A very long winded title for what I thought should be short and easy to do and actually was - but only after a couple of hours of early morning brain warm-up though.
Say you have some data like so:
somedata <- data.table(read.table(header=TRUE, text="
id coltomerge
a1112 red
a1112 green
a1112 blue
a1113 red
a1113 red
a1114 green
a1115 yellow
a1115 pink
a1115 pink
"
))
and you want to group together all the “coltomerge” entries for each id into one cell. You can use paste
to concatenate the data:
somedata[,list("mergedcol"=paste(coltomerge, collapse=", ")), by=id]
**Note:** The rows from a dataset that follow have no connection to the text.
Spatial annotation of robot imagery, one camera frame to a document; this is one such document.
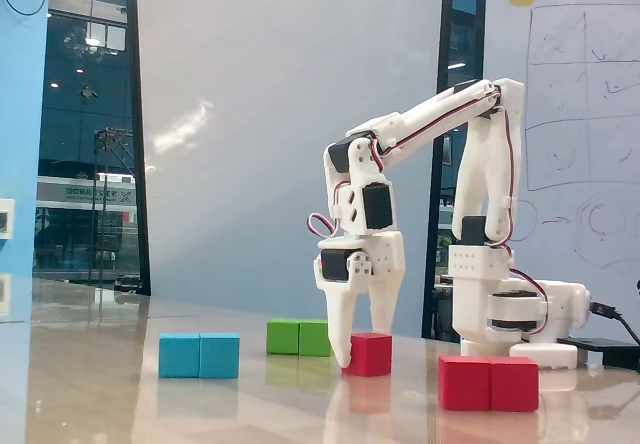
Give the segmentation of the white moving gripper finger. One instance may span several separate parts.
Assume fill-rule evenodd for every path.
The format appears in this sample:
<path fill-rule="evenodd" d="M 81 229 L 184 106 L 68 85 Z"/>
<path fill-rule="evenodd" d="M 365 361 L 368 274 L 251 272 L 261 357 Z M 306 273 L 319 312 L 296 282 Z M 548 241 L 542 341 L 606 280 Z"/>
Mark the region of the white moving gripper finger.
<path fill-rule="evenodd" d="M 351 256 L 351 281 L 370 297 L 373 331 L 390 334 L 404 278 L 402 239 L 357 239 Z"/>

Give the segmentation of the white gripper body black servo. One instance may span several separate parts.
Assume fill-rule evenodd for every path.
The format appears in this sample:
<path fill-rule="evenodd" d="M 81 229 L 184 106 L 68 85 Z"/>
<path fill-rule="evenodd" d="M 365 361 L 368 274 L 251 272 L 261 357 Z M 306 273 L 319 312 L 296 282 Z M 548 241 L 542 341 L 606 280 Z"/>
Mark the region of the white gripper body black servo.
<path fill-rule="evenodd" d="M 356 288 L 351 281 L 351 256 L 356 252 L 357 239 L 402 239 L 402 234 L 399 231 L 384 231 L 361 236 L 345 235 L 321 241 L 318 264 L 321 281 L 349 282 L 352 288 Z"/>

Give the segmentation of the white fixed gripper finger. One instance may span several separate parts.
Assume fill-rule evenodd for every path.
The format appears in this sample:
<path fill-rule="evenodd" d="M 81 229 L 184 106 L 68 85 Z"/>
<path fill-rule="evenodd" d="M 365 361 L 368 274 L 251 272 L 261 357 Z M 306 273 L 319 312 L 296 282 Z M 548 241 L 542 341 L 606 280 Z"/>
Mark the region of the white fixed gripper finger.
<path fill-rule="evenodd" d="M 317 287 L 324 292 L 327 309 L 328 339 L 341 368 L 351 362 L 351 332 L 358 293 L 349 282 L 321 281 Z"/>

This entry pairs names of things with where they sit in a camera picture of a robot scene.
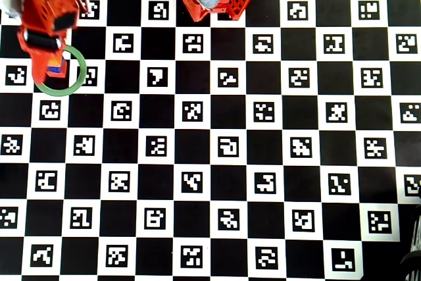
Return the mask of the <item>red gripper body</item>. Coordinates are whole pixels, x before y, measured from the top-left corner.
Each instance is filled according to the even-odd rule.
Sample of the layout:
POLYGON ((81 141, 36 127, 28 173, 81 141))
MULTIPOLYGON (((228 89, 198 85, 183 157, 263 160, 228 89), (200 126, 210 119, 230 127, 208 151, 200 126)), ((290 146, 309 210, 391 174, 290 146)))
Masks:
POLYGON ((23 51, 62 49, 68 29, 76 26, 80 0, 22 0, 18 40, 23 51))

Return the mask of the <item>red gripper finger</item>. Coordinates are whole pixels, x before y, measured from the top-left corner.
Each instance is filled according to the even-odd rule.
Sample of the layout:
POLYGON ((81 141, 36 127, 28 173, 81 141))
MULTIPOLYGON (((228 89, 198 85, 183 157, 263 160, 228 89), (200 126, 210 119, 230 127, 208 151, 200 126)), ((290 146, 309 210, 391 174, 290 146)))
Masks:
POLYGON ((63 78, 63 49, 48 51, 31 49, 32 78, 35 84, 44 83, 47 76, 63 78))

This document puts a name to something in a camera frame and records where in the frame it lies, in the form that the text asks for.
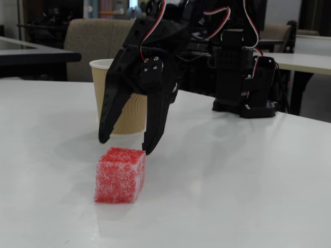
red cube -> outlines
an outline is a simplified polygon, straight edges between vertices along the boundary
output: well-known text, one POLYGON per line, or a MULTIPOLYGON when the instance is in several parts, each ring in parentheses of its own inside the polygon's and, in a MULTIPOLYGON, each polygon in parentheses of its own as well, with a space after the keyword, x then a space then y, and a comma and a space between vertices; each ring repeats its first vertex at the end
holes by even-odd
POLYGON ((94 201, 134 203, 144 185, 146 153, 111 148, 97 165, 94 201))

paper cup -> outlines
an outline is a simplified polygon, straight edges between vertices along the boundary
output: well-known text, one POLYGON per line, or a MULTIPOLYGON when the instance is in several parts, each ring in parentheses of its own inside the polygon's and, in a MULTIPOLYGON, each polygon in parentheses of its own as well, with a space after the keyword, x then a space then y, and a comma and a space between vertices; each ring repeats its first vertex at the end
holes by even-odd
MULTIPOLYGON (((97 99, 99 122, 104 98, 107 71, 113 59, 95 60, 89 63, 92 67, 95 97, 97 99)), ((134 134, 145 130, 147 116, 147 96, 133 93, 122 109, 112 134, 134 134)))

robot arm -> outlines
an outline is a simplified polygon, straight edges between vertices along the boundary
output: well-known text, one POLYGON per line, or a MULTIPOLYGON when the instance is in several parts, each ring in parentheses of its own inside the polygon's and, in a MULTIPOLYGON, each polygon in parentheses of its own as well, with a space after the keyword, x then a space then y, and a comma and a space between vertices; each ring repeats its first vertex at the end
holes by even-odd
POLYGON ((163 135, 169 105, 178 92, 176 55, 190 36, 186 25, 160 20, 147 39, 154 24, 151 19, 137 19, 108 70, 99 127, 101 143, 108 141, 132 93, 147 95, 143 150, 150 154, 163 135))
POLYGON ((240 45, 252 46, 258 42, 257 30, 252 28, 252 19, 247 15, 246 0, 185 0, 178 9, 183 13, 180 21, 162 19, 166 0, 161 0, 160 4, 154 4, 152 15, 156 15, 155 19, 136 19, 134 22, 123 48, 108 70, 99 127, 101 143, 108 141, 124 105, 131 94, 136 93, 147 95, 143 150, 147 154, 154 150, 163 135, 169 106, 178 91, 177 55, 190 42, 192 34, 202 30, 207 32, 206 37, 197 38, 222 43, 220 31, 227 23, 228 29, 242 30, 243 44, 240 45))

desk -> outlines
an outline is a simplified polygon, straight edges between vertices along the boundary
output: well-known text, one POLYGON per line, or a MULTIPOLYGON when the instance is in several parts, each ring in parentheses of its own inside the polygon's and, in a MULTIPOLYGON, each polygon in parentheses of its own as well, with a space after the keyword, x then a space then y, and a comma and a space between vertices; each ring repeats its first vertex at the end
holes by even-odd
POLYGON ((180 91, 138 201, 104 205, 93 84, 2 80, 0 246, 329 248, 331 124, 213 100, 180 91))
POLYGON ((280 69, 296 71, 291 96, 291 113, 295 115, 300 115, 303 93, 314 73, 331 75, 331 56, 298 53, 264 53, 264 56, 273 57, 280 69))
POLYGON ((66 62, 80 61, 76 52, 0 37, 0 78, 50 74, 66 80, 66 62))
POLYGON ((283 45, 283 40, 272 40, 272 39, 260 39, 258 48, 260 50, 269 50, 269 52, 273 53, 275 50, 275 45, 283 45))

table leg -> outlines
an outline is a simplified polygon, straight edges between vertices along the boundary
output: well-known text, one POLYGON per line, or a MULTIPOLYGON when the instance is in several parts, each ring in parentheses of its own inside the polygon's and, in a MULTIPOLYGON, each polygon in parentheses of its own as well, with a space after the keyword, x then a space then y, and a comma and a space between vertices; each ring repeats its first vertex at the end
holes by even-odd
POLYGON ((312 76, 313 73, 295 72, 291 96, 291 114, 300 115, 302 97, 312 76))

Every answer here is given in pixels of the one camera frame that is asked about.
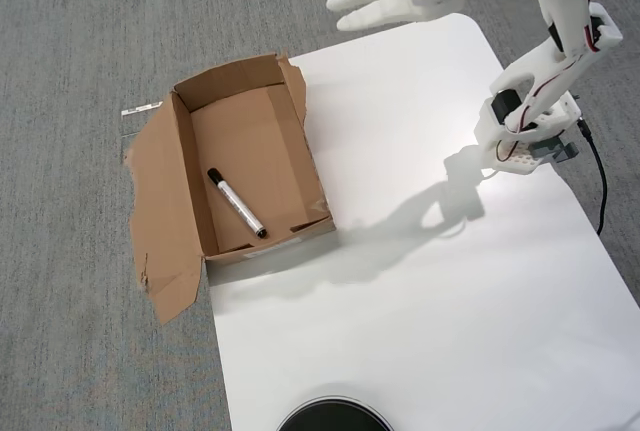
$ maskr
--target open cardboard box
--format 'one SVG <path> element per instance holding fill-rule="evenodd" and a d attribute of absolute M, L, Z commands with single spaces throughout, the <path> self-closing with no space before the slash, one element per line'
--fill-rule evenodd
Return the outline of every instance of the open cardboard box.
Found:
<path fill-rule="evenodd" d="M 228 63 L 177 84 L 127 151 L 136 274 L 162 323 L 195 301 L 203 259 L 232 263 L 334 229 L 304 135 L 305 97 L 286 57 Z M 210 181 L 212 167 L 266 239 Z"/>

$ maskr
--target marker
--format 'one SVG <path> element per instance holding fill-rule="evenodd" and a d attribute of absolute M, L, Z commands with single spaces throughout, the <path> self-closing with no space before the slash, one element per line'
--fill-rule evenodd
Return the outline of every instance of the marker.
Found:
<path fill-rule="evenodd" d="M 229 203 L 231 203 L 233 209 L 238 212 L 244 222 L 247 223 L 247 225 L 254 233 L 256 233 L 256 236 L 258 236 L 260 239 L 266 238 L 267 230 L 265 229 L 265 227 L 258 220 L 258 218 L 255 217 L 255 215 L 251 212 L 247 205 L 244 204 L 244 202 L 240 199 L 240 196 L 238 196 L 235 191 L 231 189 L 231 186 L 229 186 L 229 183 L 224 180 L 224 178 L 220 174 L 220 171 L 218 171 L 216 168 L 211 168 L 209 171 L 207 171 L 207 174 L 209 175 L 209 178 L 211 178 L 211 181 L 213 181 L 213 184 L 218 187 L 222 195 L 227 198 L 227 201 L 229 201 Z"/>

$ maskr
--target black round object
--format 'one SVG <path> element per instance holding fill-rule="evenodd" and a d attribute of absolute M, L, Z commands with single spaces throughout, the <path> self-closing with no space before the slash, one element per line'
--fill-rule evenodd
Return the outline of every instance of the black round object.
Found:
<path fill-rule="evenodd" d="M 209 175 L 211 181 L 213 181 L 213 184 L 215 184 L 216 186 L 220 184 L 220 182 L 224 181 L 224 178 L 220 174 L 220 171 L 218 171 L 216 168 L 211 168 L 209 171 L 207 171 L 207 174 Z"/>
<path fill-rule="evenodd" d="M 372 409 L 347 398 L 323 398 L 307 403 L 278 431 L 393 431 Z"/>

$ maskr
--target white tabletop
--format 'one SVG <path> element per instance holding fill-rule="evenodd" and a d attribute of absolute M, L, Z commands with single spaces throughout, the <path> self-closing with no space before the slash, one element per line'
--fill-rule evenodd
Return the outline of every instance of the white tabletop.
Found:
<path fill-rule="evenodd" d="M 640 429 L 640 312 L 573 193 L 549 165 L 478 174 L 501 67 L 477 25 L 292 62 L 339 232 L 213 270 L 234 431 L 327 394 L 395 431 Z"/>

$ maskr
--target gray carpet
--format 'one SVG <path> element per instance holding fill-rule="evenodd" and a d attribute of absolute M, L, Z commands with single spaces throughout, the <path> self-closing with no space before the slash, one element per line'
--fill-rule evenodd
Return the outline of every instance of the gray carpet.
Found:
<path fill-rule="evenodd" d="M 165 327 L 136 289 L 121 159 L 147 117 L 119 111 L 216 63 L 355 37 L 324 1 L 0 0 L 0 428 L 230 429 L 206 279 Z M 603 241 L 638 299 L 640 6 L 599 1 L 626 41 L 573 91 L 609 171 Z M 503 63 L 546 38 L 534 0 L 468 12 Z M 579 143 L 559 171 L 595 220 Z"/>

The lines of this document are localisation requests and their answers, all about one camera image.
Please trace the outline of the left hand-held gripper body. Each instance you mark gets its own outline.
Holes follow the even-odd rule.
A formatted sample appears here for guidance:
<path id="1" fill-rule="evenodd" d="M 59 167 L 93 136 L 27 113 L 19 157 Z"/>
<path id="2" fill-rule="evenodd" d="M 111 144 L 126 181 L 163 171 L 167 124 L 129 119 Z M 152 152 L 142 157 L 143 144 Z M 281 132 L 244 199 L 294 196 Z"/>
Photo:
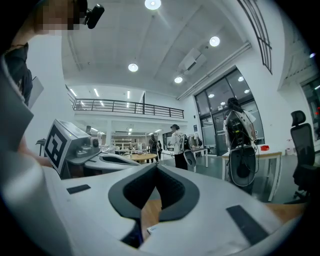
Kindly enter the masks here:
<path id="1" fill-rule="evenodd" d="M 44 153 L 60 176 L 69 176 L 68 164 L 80 166 L 101 152 L 97 138 L 71 122 L 55 119 L 48 133 Z"/>

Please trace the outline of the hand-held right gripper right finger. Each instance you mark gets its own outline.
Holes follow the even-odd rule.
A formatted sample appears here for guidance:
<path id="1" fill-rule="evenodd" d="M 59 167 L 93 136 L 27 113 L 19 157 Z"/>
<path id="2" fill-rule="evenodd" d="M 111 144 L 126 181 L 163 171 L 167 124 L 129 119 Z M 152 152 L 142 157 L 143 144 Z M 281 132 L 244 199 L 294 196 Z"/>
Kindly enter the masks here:
<path id="1" fill-rule="evenodd" d="M 283 222 L 263 202 L 210 176 L 165 166 L 199 189 L 196 206 L 184 218 L 161 222 L 139 247 L 152 256 L 268 256 L 294 230 L 300 217 Z M 242 234 L 227 209 L 241 206 L 267 232 L 255 245 Z"/>

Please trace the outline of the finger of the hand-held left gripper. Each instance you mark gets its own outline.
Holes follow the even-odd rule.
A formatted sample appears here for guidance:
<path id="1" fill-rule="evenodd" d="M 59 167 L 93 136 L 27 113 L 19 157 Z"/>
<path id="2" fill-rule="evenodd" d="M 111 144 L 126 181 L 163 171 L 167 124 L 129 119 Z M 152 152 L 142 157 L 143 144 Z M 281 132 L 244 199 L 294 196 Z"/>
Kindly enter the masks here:
<path id="1" fill-rule="evenodd" d="M 102 172 L 117 172 L 125 170 L 139 164 L 116 164 L 101 161 L 99 157 L 94 157 L 93 159 L 88 160 L 84 167 L 91 170 L 102 171 Z"/>
<path id="2" fill-rule="evenodd" d="M 114 163 L 114 164 L 121 164 L 121 165 L 138 165 L 139 163 L 124 157 L 122 155 L 113 154 L 113 153 L 100 153 L 99 159 L 106 163 Z"/>

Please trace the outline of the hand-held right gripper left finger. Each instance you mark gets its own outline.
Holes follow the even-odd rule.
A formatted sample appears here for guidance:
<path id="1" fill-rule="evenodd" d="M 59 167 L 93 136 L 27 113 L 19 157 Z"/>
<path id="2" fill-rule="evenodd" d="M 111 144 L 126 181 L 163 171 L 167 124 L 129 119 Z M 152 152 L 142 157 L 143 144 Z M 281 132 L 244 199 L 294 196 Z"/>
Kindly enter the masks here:
<path id="1" fill-rule="evenodd" d="M 85 256 L 156 256 L 158 238 L 143 239 L 142 211 L 155 188 L 155 164 L 144 164 L 98 176 L 64 180 L 70 194 L 80 241 Z"/>
I did say it was short and easy (I’m writing this mostly as a note to myself. I’m not under any illusion I’m sharing some complicated technique, but on the off chance someone else is having a slow day like I was…). Which gets you:
id mergedcol
[1,] a1112 red, green, blue
[2,] a1113 red, red
[3,] a1114 green
[4,] a1115 yellow, pink, pink
If you don’t want duplicates (I didn’t) it’s easiest to remove them first:
#For this example, setkey again otherwise unique will only consider the id column
setkey(somedata, id, coltomerge)
somedata <- unique(somedata)
somedata[,list("mergedcol"=paste(coltomerge, collapse=", ")), by=id]
Ta da!
id mergedcol
[1,] a1112 blue, green, red
[2,] a1113 red
[3,] a1114 green
[4,] a1115 pink, yellow